Spheroids were prepared from two cell lines with a constitutively active PI3K/Akt pathway, EMT6 (highly proliferative mouse mammary) and FaDu (moderately proliferate human nasopharyngeal). Treatment consisted of a 24h exposure to either inhibitor, and growth was monitored over the following 7 days. To mimic potential imaging regimens with [18F]FDG-PET, average [18F]FDG uptake per viable cell was measured (a) directly following the 24h exposure, (b) following an additional 24h recovery period, or (c) following a 48 h exposure.
Growth was restricted significantly (p<0.0001) in a dose-dependent fashion in spheroids from both cell lines treated with either inhibitor. In the highly proliferative cell line EMT6, [18F]FDG uptake was significantly reduced at all concentrations of inhibitor. For the moderately proliferative cell line FaDu, [18F]FDG was affected in a dose-dependent fashion, but to lesser degree. To assess the predictivity of [18F]FDG uptake for long term growth restriction, Pearson correlation coefficients were calculated for each imaging regimen. These indicated that the optimal imaging schedules differed between cell lines.
This study suggests that [18F]FDG may be a suitable marker of response to PI3K inhibition in the cell lines that we have studied. Our data support the hypothesis that imaging schedules should be optimised on a tumour type-specific basis.

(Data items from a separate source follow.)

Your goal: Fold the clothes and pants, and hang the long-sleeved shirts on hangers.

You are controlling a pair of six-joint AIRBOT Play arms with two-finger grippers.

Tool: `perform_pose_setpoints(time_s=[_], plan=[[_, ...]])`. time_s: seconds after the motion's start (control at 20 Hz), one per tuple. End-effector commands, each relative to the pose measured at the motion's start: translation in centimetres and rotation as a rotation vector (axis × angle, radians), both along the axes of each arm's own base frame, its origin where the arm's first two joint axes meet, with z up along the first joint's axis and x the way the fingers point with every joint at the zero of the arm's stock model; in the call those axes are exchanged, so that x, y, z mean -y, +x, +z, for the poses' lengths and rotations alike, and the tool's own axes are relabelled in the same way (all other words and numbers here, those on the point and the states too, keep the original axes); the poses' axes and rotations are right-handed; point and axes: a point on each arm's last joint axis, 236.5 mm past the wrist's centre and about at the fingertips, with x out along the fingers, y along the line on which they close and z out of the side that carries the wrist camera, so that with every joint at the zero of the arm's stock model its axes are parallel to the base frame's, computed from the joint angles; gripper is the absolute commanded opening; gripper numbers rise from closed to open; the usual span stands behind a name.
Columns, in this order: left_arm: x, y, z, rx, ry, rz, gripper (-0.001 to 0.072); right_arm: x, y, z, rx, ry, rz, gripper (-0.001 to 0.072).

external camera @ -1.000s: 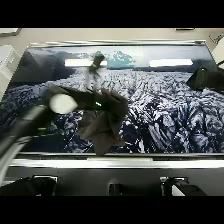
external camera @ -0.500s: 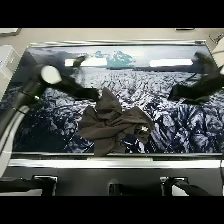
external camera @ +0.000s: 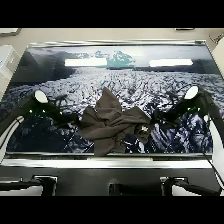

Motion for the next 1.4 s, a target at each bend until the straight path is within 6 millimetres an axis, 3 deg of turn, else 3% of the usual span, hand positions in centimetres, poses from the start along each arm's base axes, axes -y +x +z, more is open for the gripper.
perform_pose_setpoints(time_s=[0.0,0.35,0.65,0.7,0.8,0.85,0.9,1.0,1.1,1.15,1.2,1.25,1.35], plan=[[4.2,-2.4,-1.8,-0.022,-0.135,0.024,0.0714,-2.4,-1.7,-1.4,-0.040,0.113,0.009,0.0702],[8.1,-3.6,-2.3,0.023,-0.128,-0.048,0.0714,-3.5,-3.5,-2.6,-0.071,0.136,0.043,0.0702],[7.7,-3.0,-2.0,0.033,-0.131,-0.018,0.0708,-6.2,-2.9,-3.8,-0.007,0.081,0.104,0.0700],[8.0,-3.2,-2.0,0.034,-0.131,-0.030,0.0587,-6.3,-2.7,-4.0,0.002,0.063,0.099,0.0698],[8.7,-3.7,-2.0,0.038,-0.131,-0.053,0.0275,-6.5,-2.9,-4.5,-0.004,0.037,0.107,0.0669],[8.9,-3.8,-2.0,0.045,-0.134,-0.070,0.0090,-6.7,-3.4,-4.8,-0.021,0.030,0.124,0.0622],[9.0,-3.9,-2.0,0.052,-0.137,-0.084,0.0025,-6.7,-3.8,-5.2,-0.042,0.022,0.131,0.0578],[8.9,-3.9,-1.9,0.051,-0.138,-0.087,0.0025,-6.5,-4.2,-6.0,-0.083,-0.007,0.115,0.0525],[8.9,-3.8,-1.8,0.054,-0.139,-0.084,0.0025,-6.1,-4.4,-6.6,-0.099,-0.028,0.114,0.0368],[8.9,-3.8,-1.6,0.059,-0.140,-0.085,0.0025,-5.6,-4.4,-6.7,-0.098,-0.048,0.124,0.0266],[8.9,-3.7,-1.5,0.065,-0.142,-0.086,0.0025,-5.2,-4.7,-6.8,-0.107,-0.063,0.137,0.0102],[8.8,-3.6,-1.2,0.082,-0.147,-0.097,0.0025,-4.7,-4.9,-6.8,-0.116,-0.083,0.139,0.0043],[8.4,-2.8,-0.3,0.127,-0.159,-0.103,0.0024,-4.4,-4.7,-6.5,-0.110,-0.092,0.149,0.0040]])
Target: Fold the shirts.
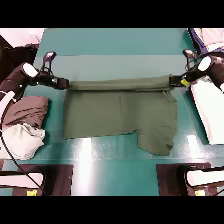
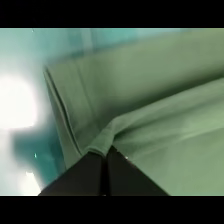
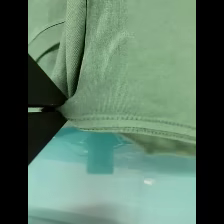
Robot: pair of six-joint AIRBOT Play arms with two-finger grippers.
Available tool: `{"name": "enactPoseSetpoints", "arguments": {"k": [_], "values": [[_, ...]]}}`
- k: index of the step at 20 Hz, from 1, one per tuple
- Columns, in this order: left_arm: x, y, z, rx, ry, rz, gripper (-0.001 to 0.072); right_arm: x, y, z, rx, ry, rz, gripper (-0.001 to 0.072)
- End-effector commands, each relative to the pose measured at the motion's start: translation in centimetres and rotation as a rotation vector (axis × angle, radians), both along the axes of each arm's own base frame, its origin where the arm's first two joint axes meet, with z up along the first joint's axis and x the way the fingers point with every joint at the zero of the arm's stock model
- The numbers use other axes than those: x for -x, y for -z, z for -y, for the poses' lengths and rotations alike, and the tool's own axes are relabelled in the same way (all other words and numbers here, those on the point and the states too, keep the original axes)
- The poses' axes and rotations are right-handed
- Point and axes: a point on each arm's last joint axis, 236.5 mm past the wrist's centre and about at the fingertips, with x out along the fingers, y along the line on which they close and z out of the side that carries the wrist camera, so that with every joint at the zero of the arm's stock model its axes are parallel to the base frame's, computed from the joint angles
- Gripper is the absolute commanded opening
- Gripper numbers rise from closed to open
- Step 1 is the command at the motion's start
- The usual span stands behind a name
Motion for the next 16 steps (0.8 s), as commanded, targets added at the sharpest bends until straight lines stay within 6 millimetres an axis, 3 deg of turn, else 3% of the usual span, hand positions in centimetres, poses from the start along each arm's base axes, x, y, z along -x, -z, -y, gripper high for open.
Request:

[18F]氟脱氧葡萄糖正电子发射断层扫描([18F]FDG-PET)广泛用于监测临床治疗反应,最近已被提议作为长期反应的早期标志物。这依赖于这样一个假设,即葡萄糖消耗的变化与活力和长期生长潜力的降低平行。然而,细胞可能利用除葡萄糖以外的其他底物,并且由于许多治疗药物直接干扰葡萄糖代谢,因此,阳性[18F]FDG-PET 反应可能与长期生长无关是完全合理的。此外,代谢和增殖的变化可能发生在不同的时间尺度上,因此限制了[18F]FDG-PET 具有预测性的时间窗口。PI3K 致癌信号通路是多种细胞过程的主调节因子,包括葡萄糖代谢、增殖和细胞存活。已经表明抑制 PI3K 可降低几种肿瘤类型中[18F]FDG 的摄取,但该途径对葡萄糖代谢和增殖的相对影响尚未完全确定。
我们提出了(i)评估[18F]FDG 作为测量 PI3K 抑制反应的示踪剂的适用性,以及(ii)确定最佳成像方案,在体外。我们使用多细胞肿瘤球体,这是一种出色的无血管肿瘤的 3D 体外模型,来研究 PI3K 抑制剂 NVP-BKM120 和 NVP-BEZ235 对[18F]FDG 摄取及其与 3D 生长的关系的影响。
从两条具有组成性激活的 PI3K/Akt 通路的细胞系 EMT6(高度增殖的小鼠乳腺)和 FaDu(中度增殖的人鼻咽)中制备球体。治疗包括 24 小时暴露于抑制剂中的一种,并且在接下来的 7 天中监测生长。为了模拟[18F]FDG-PET 的潜在成像方案,测量了每个活细胞的平均[18F]FDG 摄取(a)直接在 24 小时暴露后,(b)在额外的 24 小时恢复期后,或(c)在 48 小时暴露后。
在两种细胞系的球体中,生长均以剂量依赖性方式受到显著限制(p<0.0001)。在高度增殖的细胞系 EMT6 中,[18F]FDG 摄取在所有浓度的抑制剂中均显著降低。对于中度增殖的细胞系 FaDu,[18F]FDG 呈剂量依赖性方式受到影响,但程度较小。为了评估[18F]FDG 摄取对长期生长限制的预测性,为每个成像方案计算了 Pearson 相关系数。这些表明不同细胞系之间的最佳成像方案不同。
这项研究表明,[18F]FDG 可能是我们研究的细胞系中 PI3K 抑制反应的合适标志物。我们的数据支持这样一种假设,即成像方案应根据肿瘤类型进行优化。